As we have seen, we set our test up in a way that it isn't actually making that call to the `url` anymore, but rather we simply get the response that we put in. For the simple code block we have tested, this may seem somewhat pointless, because there's basically _nothing else_ but that call to the URL and so why bother testing it if we basically then don't actually make that call and just tell it what to return us instead. We're just getting out what we put in - way to test! But now imagine that there's more in `get_json()`, some processing that actually needs proper testing? In that case, we would be able to test that code independently of the availability of a server at URL `url` or in the absence of an internet connection.

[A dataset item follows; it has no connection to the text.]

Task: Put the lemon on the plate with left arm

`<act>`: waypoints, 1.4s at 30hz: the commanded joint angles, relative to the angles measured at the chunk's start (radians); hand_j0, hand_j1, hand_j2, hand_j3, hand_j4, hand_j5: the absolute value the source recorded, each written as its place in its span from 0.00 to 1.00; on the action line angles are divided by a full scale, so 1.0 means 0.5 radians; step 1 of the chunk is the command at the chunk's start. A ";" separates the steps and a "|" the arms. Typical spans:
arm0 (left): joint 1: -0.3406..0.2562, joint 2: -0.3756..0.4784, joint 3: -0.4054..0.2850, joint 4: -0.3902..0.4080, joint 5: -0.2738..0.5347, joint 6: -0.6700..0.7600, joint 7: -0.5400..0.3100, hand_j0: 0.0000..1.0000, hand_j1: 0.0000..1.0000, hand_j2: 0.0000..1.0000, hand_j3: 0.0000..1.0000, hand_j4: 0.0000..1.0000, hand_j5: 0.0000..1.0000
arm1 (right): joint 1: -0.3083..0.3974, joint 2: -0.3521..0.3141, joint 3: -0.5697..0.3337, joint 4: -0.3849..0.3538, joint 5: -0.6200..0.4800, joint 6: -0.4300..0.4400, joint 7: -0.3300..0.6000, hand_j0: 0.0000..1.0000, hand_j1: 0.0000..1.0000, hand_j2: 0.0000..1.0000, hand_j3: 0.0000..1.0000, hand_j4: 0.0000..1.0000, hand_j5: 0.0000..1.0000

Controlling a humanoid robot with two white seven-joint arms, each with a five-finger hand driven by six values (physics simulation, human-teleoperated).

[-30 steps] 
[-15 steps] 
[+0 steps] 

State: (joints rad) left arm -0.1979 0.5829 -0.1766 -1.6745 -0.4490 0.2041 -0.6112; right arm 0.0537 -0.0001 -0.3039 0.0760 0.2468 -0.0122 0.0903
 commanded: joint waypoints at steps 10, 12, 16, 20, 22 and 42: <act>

Apart from setting/overriding and deleting class attributes, the `monkeytest` fixture also has methods to set and delete dictionary items and environment variables. And while it is difficult for beginners to estimate when to use monkeypatching in practice and we will probably not need to make use of it for our coding project, we feel it is important for you to know that overriding external code, data and variables is _possible_ should the need ever arise (and it soon will if you start doing something more complex!).

### Code coverage

The last aspect on testing we want to touch upon is the concept of _**code coverage**_, which is defined as the percentage of all code statements that are covered by the entirety of available test cases. Say, your code consists of 100 statements, but your test cases never run 30 of these statements, then your _code coverage_ is 70%. As mentioned before, we should be striving to have _all_ statements covered by tests, so in terms of _code coverage_, we are striving for 100% - a very high bar! But again, use/publish untested code at your own peril - sooner or later it's gonna come back at you hard!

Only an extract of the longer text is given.